The gateway connects to the relay as role = gateway, completes the control-stream hello/welcome handshake, opens an AF_PACKET socket on the LAN interface with promiscuous packet membership, and bridges Ethernet frames between the relay and wired LAN until shutdown. It tracks remote-client source MACs seen from relay traffic and periodically emits small CAM refresh frames so the physical switch keeps those MACs associated with the gateway port.

Windows Client

cargo run -p lanparty-client-win -- \
  --relay 203.0.113.10:443 \
  --server-name lanparty-relay.local \
  --relay-ca-cert relay-cert.der \
  --room ROOM1

The Windows client binary currently connects to the relay as role = client with a generated locally administered virtual MAC persisted in lanparty-client-identity.json, completes the control-stream hello/welcome handshake, pins a host route for the relay IP on the current pre-TAP interface, verifies that the relay route still uses that pinned host route after TAP activation, and then bridges Ethernet frames between the relay and the first TAP-Windows6 adapter until shutdown. --virtual-mac can still override the stored identity for manual testing.

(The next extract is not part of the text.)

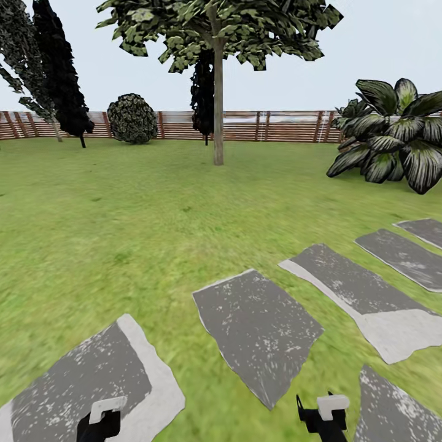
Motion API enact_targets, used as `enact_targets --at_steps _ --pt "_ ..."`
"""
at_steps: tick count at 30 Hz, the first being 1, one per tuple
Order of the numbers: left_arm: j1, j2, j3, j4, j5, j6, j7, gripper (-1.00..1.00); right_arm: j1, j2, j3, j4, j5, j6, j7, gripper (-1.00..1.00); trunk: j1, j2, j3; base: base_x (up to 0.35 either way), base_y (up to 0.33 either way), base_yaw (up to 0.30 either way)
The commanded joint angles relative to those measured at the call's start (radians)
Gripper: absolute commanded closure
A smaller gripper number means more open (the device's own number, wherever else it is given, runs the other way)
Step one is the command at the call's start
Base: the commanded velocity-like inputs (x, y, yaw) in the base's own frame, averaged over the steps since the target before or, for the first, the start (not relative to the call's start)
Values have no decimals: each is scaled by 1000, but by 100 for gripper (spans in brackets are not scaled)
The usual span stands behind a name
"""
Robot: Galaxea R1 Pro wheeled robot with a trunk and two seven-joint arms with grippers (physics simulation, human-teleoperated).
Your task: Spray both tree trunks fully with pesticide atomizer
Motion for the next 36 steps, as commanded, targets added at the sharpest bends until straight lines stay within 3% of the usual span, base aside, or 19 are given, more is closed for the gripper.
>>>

On Windows it sets the TAP IP interface MTU to the relay-selected MTU, marks the TAP media connected, and reports the driver MAC/MTU before forwarding frames, along with the TAP interface index/LUID. The client applies a scoped TAP interface metric and disables TAP default routes while it runs, periodically rechecks that the relay route remains pinned, then restores the previous route policy on exit. Until automatic TAP MAC configuration is wired, startup fails before bridging if the driver-reported MAC does not match the tunnel identity.